» **TASK INPUT**:
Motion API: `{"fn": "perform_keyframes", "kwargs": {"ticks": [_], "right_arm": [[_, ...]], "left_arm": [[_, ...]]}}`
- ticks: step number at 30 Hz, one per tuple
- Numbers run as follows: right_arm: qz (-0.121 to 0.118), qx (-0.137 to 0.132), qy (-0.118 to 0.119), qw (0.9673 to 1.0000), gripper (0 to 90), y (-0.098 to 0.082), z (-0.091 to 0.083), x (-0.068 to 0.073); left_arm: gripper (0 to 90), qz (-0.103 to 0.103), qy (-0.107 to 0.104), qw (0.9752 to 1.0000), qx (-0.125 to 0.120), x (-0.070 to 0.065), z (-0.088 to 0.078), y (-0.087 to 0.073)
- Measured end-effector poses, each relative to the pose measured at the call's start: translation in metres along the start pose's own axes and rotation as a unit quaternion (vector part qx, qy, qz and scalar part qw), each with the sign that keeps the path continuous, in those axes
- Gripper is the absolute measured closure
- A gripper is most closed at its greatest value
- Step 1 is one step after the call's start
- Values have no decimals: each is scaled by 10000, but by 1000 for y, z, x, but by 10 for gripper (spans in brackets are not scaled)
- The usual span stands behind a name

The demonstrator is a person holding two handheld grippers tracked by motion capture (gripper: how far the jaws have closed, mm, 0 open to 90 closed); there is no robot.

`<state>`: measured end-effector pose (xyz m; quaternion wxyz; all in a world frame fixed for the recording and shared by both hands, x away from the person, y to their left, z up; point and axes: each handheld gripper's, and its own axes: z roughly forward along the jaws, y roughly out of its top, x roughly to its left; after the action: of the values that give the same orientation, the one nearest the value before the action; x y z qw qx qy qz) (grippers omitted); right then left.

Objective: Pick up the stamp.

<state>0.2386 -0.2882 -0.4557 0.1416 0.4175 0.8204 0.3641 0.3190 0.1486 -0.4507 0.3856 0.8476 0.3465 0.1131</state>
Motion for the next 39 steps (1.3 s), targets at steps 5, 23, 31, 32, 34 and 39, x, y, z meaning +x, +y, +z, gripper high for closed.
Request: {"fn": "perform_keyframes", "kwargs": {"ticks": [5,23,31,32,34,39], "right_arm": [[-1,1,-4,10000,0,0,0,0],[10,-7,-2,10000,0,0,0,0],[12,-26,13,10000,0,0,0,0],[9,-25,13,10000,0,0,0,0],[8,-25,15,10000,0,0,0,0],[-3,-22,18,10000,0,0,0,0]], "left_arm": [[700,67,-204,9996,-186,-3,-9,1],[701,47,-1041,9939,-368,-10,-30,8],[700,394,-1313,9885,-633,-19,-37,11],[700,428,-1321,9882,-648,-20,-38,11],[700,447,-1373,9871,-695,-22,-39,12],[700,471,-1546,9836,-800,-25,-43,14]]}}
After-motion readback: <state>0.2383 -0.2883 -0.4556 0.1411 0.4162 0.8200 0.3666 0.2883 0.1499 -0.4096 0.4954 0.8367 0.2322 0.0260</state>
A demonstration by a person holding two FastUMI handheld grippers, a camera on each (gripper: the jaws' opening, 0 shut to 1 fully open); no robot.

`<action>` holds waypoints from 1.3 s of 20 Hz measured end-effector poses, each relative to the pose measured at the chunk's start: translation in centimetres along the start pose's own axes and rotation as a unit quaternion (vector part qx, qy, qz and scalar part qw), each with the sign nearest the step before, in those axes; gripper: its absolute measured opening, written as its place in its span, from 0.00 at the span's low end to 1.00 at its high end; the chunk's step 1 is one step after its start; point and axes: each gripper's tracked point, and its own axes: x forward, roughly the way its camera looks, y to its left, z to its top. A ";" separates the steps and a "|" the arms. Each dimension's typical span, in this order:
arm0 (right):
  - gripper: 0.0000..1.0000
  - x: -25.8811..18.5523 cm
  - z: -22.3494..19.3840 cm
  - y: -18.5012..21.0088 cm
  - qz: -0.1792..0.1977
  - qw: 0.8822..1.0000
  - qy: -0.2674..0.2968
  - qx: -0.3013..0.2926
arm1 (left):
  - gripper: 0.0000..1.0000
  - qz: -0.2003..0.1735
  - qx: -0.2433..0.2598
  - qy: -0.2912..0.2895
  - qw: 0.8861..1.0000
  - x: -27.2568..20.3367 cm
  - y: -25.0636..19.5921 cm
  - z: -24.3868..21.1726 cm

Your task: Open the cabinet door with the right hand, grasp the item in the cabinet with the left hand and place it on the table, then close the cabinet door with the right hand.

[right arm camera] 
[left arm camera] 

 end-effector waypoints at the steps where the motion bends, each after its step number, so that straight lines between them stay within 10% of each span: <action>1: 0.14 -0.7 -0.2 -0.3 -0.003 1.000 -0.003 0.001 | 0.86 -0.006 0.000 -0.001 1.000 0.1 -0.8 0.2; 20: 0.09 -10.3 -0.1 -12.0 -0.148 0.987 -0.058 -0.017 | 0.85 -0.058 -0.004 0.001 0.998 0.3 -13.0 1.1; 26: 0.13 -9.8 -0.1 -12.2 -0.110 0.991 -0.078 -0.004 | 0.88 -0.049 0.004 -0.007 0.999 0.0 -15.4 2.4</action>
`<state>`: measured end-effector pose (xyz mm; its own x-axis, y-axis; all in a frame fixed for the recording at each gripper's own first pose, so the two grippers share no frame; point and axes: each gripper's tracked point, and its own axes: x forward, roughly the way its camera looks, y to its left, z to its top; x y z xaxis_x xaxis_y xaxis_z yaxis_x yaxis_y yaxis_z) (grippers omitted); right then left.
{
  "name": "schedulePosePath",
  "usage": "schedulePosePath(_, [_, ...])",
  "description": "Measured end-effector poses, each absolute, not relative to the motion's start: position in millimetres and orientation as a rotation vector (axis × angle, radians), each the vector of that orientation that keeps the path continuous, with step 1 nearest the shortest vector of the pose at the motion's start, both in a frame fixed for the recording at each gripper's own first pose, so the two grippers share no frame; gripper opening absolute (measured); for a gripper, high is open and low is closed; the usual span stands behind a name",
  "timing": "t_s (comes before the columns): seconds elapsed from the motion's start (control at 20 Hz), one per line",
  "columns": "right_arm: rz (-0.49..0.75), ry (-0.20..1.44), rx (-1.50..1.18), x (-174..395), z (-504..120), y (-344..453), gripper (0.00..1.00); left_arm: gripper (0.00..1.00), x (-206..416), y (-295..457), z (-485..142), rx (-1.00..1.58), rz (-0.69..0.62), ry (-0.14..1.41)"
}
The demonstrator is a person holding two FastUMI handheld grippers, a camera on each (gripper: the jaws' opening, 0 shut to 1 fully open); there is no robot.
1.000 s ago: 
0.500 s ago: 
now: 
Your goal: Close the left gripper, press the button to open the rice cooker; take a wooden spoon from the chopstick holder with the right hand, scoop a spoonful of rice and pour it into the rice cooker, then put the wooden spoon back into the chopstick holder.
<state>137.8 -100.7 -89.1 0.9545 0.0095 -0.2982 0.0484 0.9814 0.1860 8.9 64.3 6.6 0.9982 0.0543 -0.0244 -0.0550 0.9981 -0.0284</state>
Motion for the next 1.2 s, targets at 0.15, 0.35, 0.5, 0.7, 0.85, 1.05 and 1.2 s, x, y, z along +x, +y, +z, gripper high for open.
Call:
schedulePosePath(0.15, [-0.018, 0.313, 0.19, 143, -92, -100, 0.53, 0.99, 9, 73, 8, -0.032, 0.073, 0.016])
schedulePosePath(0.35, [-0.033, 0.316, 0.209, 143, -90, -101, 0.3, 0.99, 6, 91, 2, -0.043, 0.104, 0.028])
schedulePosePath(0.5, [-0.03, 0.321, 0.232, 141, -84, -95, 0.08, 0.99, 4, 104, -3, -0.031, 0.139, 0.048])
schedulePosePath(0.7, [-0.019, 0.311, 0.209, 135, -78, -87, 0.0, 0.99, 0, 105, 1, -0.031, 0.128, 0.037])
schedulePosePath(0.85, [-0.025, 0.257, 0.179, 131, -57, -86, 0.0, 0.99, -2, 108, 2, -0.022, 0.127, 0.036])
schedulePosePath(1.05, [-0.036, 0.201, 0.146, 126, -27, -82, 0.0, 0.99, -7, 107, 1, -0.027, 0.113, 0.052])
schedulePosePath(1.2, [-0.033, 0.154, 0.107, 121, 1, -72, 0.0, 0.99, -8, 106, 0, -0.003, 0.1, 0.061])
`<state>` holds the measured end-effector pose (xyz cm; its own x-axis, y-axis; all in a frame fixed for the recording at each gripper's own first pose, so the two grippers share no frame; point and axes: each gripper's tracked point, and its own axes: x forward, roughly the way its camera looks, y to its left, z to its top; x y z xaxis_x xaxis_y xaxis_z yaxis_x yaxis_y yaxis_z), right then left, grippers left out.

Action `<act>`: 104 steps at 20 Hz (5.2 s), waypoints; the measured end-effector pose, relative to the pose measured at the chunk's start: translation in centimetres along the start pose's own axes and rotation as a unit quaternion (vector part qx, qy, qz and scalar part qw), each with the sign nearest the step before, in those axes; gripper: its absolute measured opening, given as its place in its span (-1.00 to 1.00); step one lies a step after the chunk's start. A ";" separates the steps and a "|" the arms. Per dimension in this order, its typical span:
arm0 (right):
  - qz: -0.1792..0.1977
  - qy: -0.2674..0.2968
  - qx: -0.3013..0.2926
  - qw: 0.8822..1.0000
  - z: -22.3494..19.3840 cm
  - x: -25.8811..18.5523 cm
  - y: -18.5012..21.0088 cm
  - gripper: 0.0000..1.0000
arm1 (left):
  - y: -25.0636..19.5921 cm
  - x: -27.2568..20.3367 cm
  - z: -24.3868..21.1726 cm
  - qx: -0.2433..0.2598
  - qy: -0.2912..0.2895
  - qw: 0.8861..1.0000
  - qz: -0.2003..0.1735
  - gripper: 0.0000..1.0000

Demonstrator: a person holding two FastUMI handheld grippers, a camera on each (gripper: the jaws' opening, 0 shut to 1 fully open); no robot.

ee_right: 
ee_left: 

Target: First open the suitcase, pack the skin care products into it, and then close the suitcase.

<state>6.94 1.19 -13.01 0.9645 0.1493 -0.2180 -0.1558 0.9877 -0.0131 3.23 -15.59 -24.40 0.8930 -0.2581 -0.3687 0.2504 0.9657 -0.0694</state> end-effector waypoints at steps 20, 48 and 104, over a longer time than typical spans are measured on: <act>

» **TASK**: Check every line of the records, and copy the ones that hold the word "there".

» **RESULT**:
The demonstrator is a person holding two handheld grippers tracked by motion capture (gripper: how far the jaws have closed, mm, 0 open to 90 closed); there is no robot.
The demonstrator is a person holding two FastUMI handheld grippers, a camera on each (gripper: the jaws' opening, 0 shut to 1 fully open); there is no robot.

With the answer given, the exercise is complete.